Try it —
Find every line below with "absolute" in it and give only how many there are.

[[ Collected material open ]]

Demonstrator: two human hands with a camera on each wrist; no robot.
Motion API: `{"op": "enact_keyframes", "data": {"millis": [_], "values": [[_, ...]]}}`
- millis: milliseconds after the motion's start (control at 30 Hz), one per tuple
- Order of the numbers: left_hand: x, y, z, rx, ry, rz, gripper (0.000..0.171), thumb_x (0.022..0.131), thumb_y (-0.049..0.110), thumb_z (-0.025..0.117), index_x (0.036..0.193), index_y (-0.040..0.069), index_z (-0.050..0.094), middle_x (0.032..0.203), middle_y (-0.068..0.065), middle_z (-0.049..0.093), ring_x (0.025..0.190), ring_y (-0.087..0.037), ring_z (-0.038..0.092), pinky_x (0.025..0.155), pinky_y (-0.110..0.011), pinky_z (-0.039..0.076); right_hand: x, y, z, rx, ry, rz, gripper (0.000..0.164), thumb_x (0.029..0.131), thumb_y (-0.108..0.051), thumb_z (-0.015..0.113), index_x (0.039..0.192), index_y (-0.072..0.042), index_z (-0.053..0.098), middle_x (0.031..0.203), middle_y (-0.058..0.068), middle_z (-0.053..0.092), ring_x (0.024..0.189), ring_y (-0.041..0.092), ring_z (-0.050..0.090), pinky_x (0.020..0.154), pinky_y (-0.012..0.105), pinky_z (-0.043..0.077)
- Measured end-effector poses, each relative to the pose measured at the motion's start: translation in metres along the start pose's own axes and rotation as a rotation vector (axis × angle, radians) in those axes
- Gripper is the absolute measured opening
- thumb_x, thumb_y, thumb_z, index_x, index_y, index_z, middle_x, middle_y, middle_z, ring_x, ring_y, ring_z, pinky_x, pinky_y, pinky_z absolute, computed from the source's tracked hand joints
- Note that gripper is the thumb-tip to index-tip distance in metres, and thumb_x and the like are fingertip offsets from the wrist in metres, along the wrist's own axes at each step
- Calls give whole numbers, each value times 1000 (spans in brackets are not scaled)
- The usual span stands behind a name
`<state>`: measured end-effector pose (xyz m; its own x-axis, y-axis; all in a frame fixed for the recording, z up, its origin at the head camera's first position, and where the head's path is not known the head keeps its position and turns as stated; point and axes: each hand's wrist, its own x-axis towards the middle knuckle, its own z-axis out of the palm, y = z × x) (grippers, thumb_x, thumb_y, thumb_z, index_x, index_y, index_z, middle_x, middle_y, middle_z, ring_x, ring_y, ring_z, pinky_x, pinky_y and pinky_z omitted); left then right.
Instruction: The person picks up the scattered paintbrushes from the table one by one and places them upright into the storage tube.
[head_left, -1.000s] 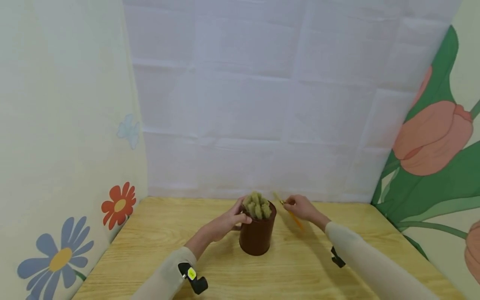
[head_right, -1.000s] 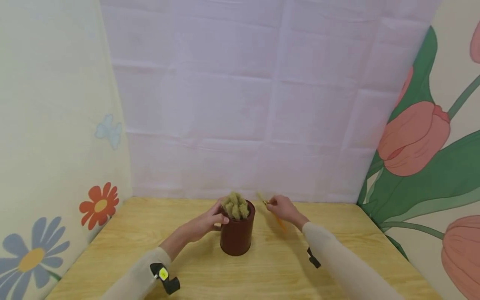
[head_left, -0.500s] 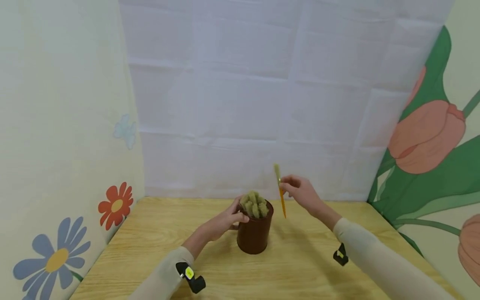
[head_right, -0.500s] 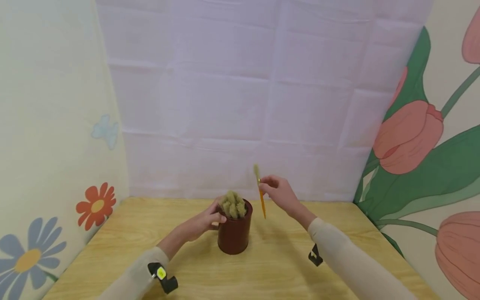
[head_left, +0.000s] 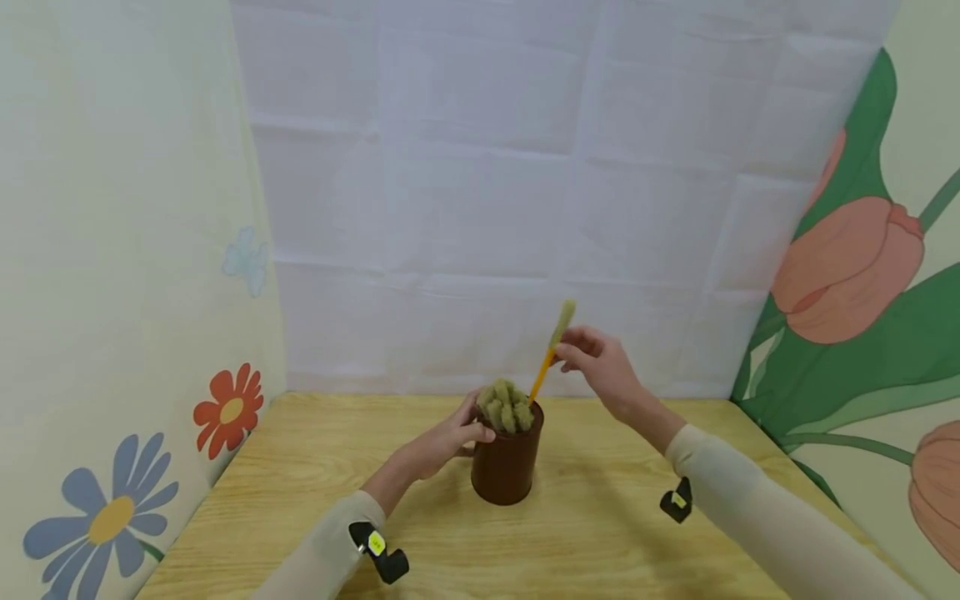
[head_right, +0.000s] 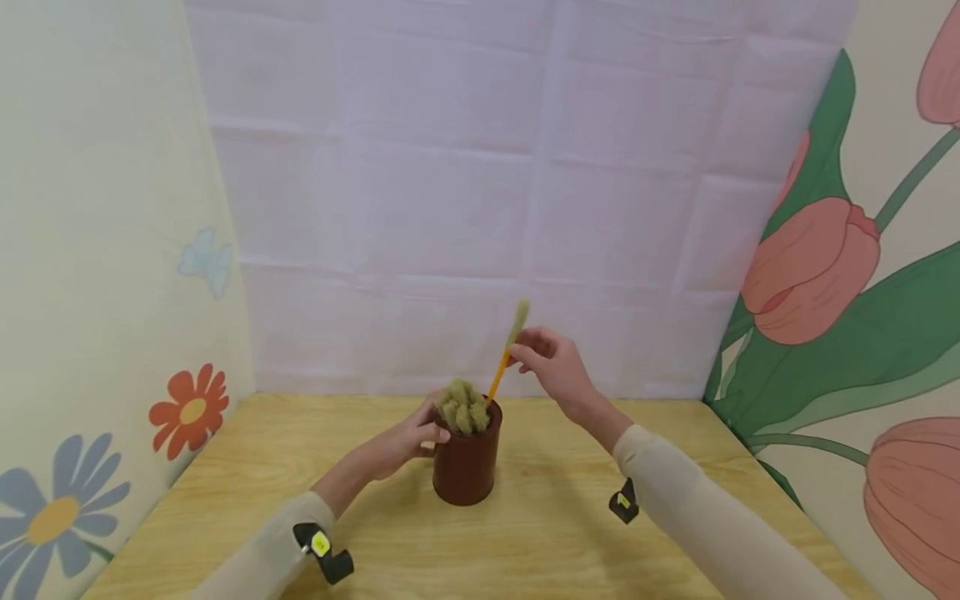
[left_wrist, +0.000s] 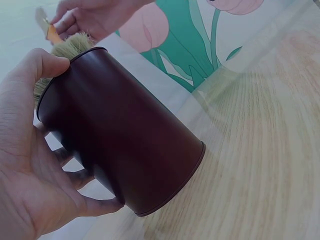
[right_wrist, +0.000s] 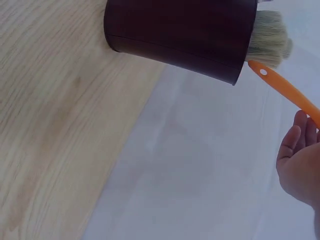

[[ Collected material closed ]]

Result of the task —
2